From the data below, return each line in which the string "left" is found.
===
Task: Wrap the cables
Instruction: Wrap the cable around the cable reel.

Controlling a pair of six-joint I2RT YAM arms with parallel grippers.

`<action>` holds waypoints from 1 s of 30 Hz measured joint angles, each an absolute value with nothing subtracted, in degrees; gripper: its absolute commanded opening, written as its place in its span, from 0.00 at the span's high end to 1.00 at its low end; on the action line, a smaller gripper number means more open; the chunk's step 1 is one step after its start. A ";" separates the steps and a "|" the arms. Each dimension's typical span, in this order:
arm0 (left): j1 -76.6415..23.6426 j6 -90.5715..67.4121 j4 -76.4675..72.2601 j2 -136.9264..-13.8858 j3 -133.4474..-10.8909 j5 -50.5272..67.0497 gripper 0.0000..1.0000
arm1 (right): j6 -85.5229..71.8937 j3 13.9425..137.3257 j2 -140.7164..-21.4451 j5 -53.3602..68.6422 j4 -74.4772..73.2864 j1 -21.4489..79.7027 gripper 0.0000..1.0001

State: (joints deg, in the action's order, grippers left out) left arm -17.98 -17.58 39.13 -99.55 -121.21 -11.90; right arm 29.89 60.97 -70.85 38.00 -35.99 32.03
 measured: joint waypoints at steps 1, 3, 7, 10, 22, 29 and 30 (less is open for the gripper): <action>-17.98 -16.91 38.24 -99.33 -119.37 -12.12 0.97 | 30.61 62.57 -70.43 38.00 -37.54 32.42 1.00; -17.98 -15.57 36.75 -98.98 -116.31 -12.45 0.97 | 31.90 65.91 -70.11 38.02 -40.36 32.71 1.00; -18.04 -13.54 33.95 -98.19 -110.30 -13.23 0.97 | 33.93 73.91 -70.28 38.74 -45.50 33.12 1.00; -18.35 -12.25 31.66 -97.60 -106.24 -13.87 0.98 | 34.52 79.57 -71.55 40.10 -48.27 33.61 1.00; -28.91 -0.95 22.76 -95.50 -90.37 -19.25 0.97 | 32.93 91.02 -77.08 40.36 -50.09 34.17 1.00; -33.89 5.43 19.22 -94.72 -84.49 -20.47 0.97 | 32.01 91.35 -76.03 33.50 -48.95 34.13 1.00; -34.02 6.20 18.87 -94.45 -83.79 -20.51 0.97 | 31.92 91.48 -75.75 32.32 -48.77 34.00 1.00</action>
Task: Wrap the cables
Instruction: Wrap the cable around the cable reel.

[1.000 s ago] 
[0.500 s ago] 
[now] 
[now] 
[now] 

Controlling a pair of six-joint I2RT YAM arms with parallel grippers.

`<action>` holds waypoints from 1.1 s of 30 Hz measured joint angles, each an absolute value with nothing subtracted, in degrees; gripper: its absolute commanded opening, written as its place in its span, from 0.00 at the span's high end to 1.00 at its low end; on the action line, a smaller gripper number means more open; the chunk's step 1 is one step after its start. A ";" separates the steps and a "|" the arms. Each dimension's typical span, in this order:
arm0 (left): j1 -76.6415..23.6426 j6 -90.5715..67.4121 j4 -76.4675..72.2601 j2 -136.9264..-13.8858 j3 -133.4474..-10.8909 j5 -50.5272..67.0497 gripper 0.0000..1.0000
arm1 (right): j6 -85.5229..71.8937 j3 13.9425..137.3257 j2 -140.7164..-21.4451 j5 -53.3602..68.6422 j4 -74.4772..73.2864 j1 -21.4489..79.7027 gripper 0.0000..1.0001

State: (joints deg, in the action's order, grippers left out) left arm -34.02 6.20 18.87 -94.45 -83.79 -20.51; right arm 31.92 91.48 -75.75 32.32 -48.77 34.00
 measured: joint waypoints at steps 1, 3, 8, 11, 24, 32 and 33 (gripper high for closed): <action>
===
ANSWER SPACE:
arm0 (left): j1 -76.6415..23.6426 j6 -90.5715..67.4121 j4 -76.4675..72.2601 j2 -136.9264..-13.8858 j3 -133.4474..-10.8909 j5 -50.5272..67.0497 gripper 0.0000..1.0000
State: (joints deg, in the action's order, grippers left out) left arm -17.98 -17.58 39.13 -99.55 -121.21 -11.90; right arm 29.89 60.97 -70.85 38.00 -35.99 32.03
arm0 (left): j1 -76.6415..23.6426 j6 -90.5715..67.4121 j4 -76.4675..72.2601 j2 -136.9264..-13.8858 j3 -133.4474..-10.8909 j5 -50.5272..67.0497 gripper 0.0000..1.0000
State: (joints deg, in the action's order, grippers left out) left arm -34.02 6.20 18.87 -94.45 -83.79 -20.51; right arm 31.92 91.48 -75.75 32.32 -48.77 34.00

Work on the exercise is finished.